Supplied data:
-=-=-=-=-

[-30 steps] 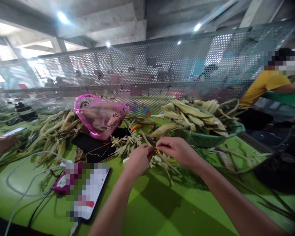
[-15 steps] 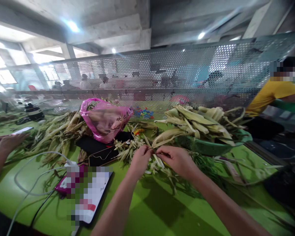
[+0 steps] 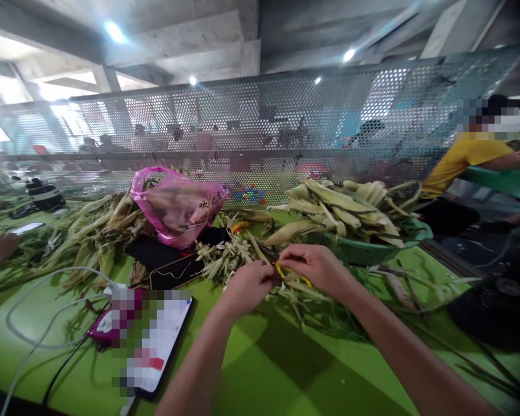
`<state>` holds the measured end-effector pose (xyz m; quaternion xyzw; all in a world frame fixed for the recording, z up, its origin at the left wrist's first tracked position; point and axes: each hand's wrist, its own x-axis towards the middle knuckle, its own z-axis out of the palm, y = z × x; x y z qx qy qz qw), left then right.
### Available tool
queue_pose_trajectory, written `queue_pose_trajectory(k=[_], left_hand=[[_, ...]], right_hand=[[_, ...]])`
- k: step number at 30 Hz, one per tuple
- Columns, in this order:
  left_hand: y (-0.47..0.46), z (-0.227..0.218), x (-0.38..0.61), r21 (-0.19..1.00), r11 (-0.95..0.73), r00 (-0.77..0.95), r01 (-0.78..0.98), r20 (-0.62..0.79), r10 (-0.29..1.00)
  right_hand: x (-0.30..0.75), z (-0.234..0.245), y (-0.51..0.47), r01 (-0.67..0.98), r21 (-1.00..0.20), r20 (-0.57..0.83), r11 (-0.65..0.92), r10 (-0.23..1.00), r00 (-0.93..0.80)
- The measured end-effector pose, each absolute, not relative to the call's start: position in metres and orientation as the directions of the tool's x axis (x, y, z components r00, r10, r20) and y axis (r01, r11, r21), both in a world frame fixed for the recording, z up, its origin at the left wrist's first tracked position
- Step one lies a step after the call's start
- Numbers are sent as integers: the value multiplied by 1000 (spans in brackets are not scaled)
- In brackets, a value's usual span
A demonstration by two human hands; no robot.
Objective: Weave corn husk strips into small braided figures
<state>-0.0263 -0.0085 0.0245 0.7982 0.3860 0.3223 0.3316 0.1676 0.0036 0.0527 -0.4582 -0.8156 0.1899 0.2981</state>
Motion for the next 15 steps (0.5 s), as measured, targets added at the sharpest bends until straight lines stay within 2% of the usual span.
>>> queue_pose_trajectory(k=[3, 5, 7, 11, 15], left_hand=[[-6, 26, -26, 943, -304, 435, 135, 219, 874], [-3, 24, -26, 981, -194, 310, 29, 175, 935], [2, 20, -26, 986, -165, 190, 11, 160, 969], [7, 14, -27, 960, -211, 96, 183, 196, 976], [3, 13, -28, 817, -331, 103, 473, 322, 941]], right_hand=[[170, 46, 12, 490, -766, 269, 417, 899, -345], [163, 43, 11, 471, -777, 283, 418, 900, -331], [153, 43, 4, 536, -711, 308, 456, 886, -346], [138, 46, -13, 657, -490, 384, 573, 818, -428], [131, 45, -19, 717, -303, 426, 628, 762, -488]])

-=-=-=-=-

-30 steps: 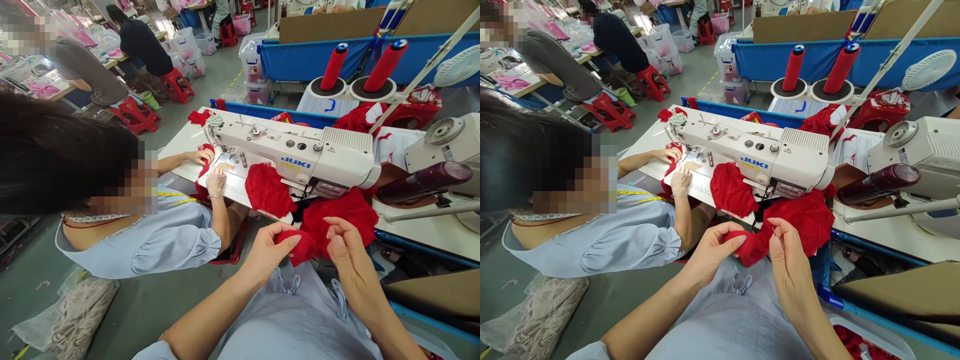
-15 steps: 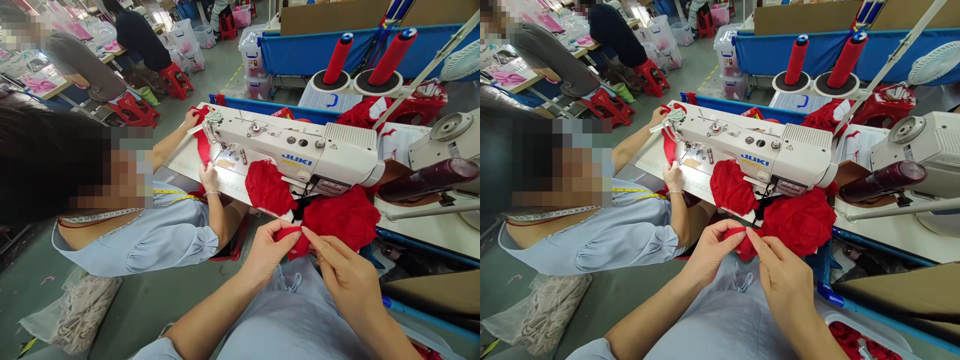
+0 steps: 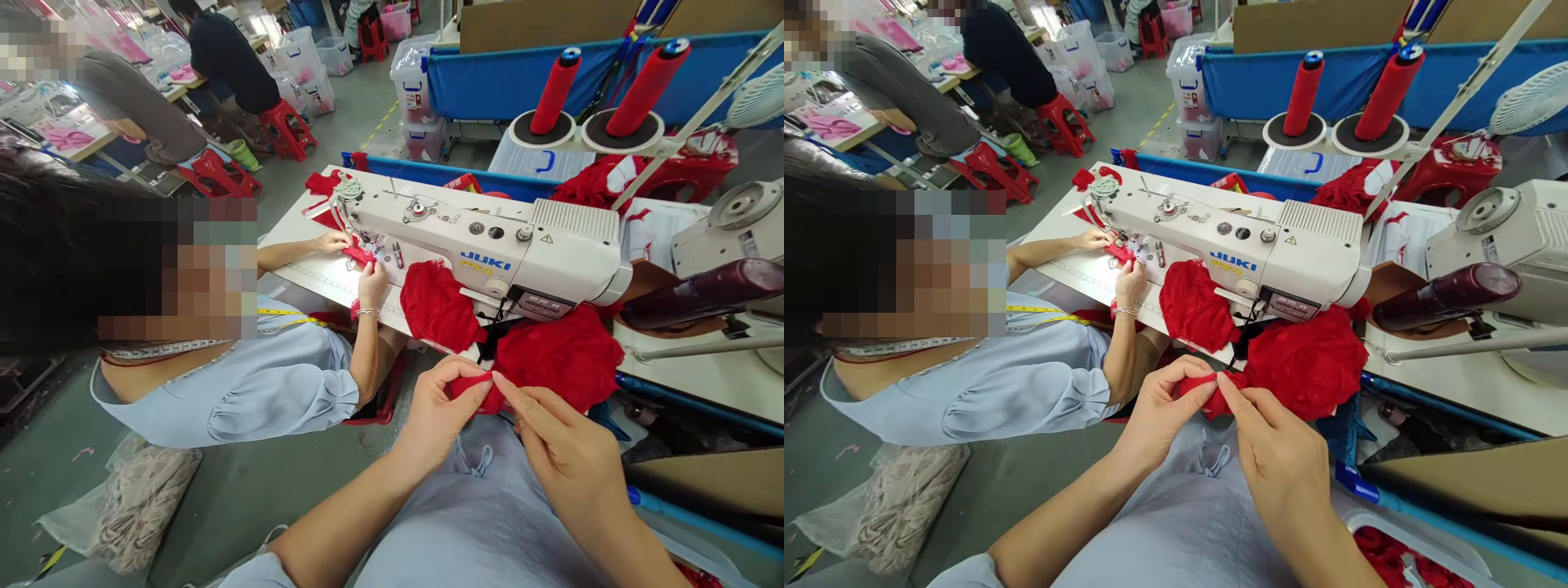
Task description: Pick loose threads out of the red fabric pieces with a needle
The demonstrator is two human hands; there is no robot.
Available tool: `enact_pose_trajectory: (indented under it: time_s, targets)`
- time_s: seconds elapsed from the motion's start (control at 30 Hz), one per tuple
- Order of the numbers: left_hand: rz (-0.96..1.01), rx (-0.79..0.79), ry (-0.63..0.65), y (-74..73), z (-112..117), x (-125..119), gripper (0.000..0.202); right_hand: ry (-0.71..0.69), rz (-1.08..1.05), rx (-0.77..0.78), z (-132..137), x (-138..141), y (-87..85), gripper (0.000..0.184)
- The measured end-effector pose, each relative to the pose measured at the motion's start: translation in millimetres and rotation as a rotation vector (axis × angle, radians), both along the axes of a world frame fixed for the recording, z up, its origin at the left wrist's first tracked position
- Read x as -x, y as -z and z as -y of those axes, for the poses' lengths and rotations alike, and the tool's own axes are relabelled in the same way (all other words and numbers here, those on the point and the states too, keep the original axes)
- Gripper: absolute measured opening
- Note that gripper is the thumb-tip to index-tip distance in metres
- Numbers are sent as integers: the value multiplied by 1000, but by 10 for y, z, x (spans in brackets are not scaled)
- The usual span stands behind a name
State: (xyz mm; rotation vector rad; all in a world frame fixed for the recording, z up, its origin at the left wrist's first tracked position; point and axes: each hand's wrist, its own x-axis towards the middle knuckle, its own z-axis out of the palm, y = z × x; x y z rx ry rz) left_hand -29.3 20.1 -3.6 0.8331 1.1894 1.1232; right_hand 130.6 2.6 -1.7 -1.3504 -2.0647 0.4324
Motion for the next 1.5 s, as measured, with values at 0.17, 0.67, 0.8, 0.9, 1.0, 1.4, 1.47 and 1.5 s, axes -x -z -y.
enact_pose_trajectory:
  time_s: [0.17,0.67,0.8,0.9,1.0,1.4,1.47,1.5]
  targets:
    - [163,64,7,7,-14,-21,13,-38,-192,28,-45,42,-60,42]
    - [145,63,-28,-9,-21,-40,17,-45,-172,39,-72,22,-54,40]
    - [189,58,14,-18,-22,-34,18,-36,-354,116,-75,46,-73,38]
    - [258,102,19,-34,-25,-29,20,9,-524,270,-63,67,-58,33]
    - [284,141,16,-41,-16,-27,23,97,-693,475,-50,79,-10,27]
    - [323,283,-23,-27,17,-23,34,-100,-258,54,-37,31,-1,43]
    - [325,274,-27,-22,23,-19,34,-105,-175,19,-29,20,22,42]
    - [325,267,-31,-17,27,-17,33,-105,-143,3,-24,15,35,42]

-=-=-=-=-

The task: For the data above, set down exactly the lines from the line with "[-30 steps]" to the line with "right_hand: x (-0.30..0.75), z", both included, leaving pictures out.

Written answer:
[-30 steps] 
[-15 steps] 
[+0 steps] 
`<state>` holds the measured end-effector pose (xyz m; quaternion xyzw; all in a world frame fixed for the recording, z up, its origin at the left wrist's first tracked position; point and axes: each hand's wrist, its own x-axis towards the middle knuckle, its own z-axis out of the palm, y = z × x; x y z qx qy qz qw), left then right.
### Available tool
queue_pose_trajectory, written `queue_pose_trajectory(k=[_], left_hand=[[_, ...]], right_hand=[[_, ...]])`
- k: step number at 30 Hz, one per tuple
- Columns, in this order:
  left_hand: y (-0.47..0.46), z (-0.227..0.218), x (-0.38..0.61), r21 (-0.19..1.00), r11 (-0.95..0.73), r00 (-0.77..0.95), r01 (-0.78..0.98), r20 (-0.62..0.79), r10 (-0.29..1.00)
  right_hand: x (-0.30..0.75), z (-0.234..0.245), y (-0.51..0.47), r01 (-0.67..0.98), r21 (-1.00..0.20), r20 (-0.57..0.83), r11 (-0.65..0.92), r10 (-0.23..1.00), r00 (-0.93..0.80)

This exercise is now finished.